Task statement: Identify the line that contains "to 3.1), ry" in the material. Output it and every line after it, unchanged, through the end.

▼

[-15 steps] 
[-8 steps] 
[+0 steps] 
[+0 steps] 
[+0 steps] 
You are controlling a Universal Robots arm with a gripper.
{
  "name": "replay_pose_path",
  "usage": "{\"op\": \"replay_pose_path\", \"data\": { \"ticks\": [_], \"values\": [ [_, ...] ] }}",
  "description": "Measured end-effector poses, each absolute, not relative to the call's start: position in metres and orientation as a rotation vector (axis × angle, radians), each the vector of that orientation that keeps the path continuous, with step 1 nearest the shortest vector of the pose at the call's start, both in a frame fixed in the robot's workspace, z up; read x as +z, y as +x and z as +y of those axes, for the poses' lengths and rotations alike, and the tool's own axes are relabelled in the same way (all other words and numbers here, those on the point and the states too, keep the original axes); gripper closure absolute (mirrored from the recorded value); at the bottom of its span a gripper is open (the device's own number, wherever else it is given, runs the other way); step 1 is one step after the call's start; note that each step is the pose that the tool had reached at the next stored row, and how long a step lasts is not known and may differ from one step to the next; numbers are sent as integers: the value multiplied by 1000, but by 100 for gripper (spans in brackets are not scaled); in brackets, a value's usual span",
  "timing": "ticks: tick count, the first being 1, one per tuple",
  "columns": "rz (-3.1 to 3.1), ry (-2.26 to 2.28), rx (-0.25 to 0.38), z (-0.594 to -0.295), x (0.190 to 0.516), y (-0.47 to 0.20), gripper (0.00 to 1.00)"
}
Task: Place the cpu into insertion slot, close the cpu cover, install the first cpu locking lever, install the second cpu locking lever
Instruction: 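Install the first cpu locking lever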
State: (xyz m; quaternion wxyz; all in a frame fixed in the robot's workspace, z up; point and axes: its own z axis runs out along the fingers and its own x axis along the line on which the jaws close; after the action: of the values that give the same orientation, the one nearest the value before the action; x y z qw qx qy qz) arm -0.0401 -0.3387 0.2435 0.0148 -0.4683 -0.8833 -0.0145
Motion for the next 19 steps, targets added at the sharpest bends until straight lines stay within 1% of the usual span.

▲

Exercise output:
  "columns": "rz (-3.1 to 3.1), ry (-2.26 to 2.28), rx (-0.25 to 0.38), z (-0.594 to -0.295), x (0.190 to 0.516), y (-0.47 to 0.20), gripper (0.00 to 1.00)"
}
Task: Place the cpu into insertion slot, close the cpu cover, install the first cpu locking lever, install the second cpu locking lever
Instruction: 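Install the first cpu locking lever
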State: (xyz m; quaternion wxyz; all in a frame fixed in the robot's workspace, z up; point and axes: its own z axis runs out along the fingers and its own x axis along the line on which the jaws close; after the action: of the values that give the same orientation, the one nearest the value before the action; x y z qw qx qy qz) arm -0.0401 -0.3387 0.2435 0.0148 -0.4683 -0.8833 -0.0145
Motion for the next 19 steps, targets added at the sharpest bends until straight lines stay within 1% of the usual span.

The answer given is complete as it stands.